(Collected data)
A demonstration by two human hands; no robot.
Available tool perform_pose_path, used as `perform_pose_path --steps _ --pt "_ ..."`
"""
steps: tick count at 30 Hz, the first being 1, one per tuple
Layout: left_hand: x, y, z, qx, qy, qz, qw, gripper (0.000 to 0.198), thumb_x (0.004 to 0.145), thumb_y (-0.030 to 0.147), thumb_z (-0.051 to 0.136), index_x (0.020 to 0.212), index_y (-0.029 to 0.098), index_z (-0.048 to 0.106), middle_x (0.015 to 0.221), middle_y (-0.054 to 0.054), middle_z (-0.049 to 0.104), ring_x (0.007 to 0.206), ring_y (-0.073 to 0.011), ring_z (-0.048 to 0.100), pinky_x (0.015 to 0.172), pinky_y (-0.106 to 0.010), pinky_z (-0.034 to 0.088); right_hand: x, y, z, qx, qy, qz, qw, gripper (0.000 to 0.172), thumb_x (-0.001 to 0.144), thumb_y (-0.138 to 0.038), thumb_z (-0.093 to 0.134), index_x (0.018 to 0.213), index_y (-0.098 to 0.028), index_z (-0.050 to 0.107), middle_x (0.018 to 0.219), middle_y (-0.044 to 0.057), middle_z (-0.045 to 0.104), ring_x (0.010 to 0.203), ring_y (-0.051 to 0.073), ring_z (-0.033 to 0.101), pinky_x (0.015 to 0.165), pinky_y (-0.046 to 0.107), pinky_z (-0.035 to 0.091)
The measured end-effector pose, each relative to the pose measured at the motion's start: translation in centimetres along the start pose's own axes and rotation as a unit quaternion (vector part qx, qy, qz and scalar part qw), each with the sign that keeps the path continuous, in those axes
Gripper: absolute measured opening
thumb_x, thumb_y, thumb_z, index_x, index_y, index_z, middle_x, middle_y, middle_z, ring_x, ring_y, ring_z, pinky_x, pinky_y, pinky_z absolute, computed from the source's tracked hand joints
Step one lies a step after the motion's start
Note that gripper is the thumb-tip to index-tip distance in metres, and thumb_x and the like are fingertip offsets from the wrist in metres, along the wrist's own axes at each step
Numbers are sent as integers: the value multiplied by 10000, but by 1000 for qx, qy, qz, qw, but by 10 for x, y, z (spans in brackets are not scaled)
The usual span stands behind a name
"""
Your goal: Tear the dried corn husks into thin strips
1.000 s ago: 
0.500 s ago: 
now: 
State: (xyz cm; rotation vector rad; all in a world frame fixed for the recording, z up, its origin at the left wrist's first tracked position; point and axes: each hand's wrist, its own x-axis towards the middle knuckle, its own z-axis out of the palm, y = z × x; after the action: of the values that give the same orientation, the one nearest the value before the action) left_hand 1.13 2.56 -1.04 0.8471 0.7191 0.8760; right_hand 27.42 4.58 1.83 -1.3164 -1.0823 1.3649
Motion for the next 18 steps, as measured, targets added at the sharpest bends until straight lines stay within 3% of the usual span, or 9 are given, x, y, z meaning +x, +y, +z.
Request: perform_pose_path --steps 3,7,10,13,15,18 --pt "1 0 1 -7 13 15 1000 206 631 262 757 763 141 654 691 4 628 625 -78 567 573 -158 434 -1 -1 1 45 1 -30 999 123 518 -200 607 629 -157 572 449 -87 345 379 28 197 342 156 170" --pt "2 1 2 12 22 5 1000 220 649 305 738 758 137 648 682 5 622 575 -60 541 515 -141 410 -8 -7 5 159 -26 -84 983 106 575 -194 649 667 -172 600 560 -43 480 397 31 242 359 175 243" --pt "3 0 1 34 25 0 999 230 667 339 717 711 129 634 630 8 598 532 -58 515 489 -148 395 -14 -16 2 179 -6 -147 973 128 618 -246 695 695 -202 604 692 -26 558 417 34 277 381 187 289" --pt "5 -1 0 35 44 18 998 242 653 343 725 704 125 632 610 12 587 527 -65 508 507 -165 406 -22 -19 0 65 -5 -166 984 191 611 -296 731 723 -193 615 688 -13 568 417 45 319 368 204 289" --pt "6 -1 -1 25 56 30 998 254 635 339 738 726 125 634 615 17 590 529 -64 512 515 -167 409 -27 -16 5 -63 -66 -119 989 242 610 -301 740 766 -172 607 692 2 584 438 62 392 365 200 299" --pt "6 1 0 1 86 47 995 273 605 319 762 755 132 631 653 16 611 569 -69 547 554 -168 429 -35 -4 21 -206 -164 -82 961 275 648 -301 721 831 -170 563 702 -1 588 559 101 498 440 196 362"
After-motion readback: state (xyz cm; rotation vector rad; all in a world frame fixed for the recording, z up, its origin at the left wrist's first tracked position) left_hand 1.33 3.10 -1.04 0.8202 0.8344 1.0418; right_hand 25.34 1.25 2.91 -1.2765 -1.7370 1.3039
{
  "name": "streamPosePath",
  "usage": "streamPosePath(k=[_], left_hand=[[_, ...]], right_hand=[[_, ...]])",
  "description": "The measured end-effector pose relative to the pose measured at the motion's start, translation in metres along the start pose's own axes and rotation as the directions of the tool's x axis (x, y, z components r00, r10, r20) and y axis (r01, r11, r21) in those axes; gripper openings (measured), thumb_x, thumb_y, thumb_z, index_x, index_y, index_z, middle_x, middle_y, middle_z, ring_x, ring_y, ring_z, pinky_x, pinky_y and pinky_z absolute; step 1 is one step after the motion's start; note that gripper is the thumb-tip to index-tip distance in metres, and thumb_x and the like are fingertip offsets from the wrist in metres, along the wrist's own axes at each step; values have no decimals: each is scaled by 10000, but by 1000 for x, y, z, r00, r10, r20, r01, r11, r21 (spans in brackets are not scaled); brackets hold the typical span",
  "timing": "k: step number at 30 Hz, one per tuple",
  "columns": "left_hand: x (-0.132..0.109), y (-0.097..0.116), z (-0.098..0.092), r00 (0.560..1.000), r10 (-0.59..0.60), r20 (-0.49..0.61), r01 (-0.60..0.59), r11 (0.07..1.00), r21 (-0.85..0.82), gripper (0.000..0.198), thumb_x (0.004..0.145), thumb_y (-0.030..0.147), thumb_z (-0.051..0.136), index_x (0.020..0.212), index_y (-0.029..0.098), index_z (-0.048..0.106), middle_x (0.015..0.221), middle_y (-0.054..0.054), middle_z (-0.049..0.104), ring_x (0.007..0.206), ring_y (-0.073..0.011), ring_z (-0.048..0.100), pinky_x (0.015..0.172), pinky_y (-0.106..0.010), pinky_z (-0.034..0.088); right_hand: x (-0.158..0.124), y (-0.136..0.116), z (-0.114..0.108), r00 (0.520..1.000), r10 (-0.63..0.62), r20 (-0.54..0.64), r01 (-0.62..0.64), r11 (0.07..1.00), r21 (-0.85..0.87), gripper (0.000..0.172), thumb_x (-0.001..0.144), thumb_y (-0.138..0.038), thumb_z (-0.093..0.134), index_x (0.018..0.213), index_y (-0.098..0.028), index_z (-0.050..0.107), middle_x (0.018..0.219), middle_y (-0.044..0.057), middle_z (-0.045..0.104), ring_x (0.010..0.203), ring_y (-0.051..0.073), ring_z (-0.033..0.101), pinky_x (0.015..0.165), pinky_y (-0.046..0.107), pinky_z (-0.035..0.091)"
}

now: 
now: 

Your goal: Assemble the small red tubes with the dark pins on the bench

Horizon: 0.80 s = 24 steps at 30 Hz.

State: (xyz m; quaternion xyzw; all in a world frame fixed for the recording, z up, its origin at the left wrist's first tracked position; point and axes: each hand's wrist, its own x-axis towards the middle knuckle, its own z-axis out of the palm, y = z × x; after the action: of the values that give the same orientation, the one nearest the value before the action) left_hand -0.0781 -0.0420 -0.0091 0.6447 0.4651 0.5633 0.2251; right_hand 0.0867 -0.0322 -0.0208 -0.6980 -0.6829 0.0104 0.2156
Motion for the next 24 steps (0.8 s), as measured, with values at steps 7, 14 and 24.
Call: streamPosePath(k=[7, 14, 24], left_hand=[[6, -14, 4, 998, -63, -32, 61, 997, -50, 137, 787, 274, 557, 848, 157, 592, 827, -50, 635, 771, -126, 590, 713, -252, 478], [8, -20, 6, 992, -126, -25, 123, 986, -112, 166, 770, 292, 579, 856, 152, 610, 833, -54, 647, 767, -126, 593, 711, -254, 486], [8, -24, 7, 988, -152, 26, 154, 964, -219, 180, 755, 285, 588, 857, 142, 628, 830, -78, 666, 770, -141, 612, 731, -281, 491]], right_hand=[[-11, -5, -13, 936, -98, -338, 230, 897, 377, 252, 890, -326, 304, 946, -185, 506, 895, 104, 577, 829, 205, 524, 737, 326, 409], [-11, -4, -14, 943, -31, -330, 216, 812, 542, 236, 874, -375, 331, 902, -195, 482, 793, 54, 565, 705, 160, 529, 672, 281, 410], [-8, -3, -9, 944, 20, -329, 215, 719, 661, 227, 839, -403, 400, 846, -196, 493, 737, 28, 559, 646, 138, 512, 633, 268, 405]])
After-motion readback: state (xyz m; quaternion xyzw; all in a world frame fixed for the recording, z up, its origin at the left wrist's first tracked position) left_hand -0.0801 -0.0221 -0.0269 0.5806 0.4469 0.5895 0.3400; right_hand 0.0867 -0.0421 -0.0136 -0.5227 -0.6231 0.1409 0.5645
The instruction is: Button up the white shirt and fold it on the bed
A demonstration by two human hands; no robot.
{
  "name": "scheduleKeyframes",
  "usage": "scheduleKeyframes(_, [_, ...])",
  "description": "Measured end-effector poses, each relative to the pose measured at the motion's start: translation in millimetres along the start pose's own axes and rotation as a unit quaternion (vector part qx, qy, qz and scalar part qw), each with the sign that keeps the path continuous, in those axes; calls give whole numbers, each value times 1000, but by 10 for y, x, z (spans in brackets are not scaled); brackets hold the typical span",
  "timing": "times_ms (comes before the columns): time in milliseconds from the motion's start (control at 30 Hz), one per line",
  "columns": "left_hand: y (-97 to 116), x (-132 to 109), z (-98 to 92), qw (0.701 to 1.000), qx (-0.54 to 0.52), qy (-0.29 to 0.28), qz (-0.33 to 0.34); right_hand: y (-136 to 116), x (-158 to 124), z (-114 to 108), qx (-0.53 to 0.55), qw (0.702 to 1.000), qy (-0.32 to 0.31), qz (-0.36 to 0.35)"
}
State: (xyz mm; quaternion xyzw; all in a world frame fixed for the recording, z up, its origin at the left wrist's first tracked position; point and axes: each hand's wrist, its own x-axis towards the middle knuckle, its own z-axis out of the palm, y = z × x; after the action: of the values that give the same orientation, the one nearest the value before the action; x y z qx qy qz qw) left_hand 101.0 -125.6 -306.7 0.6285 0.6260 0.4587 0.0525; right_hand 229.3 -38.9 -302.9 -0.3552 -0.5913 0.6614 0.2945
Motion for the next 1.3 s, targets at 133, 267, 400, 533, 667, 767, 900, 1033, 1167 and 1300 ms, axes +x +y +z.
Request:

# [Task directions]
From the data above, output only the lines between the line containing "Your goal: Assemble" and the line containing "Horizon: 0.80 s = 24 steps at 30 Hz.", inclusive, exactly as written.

# [Result of the exercise]
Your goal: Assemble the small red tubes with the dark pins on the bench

Horizon: 0.80 s = 24 steps at 30 Hz.

Nothing remains open in this exercise.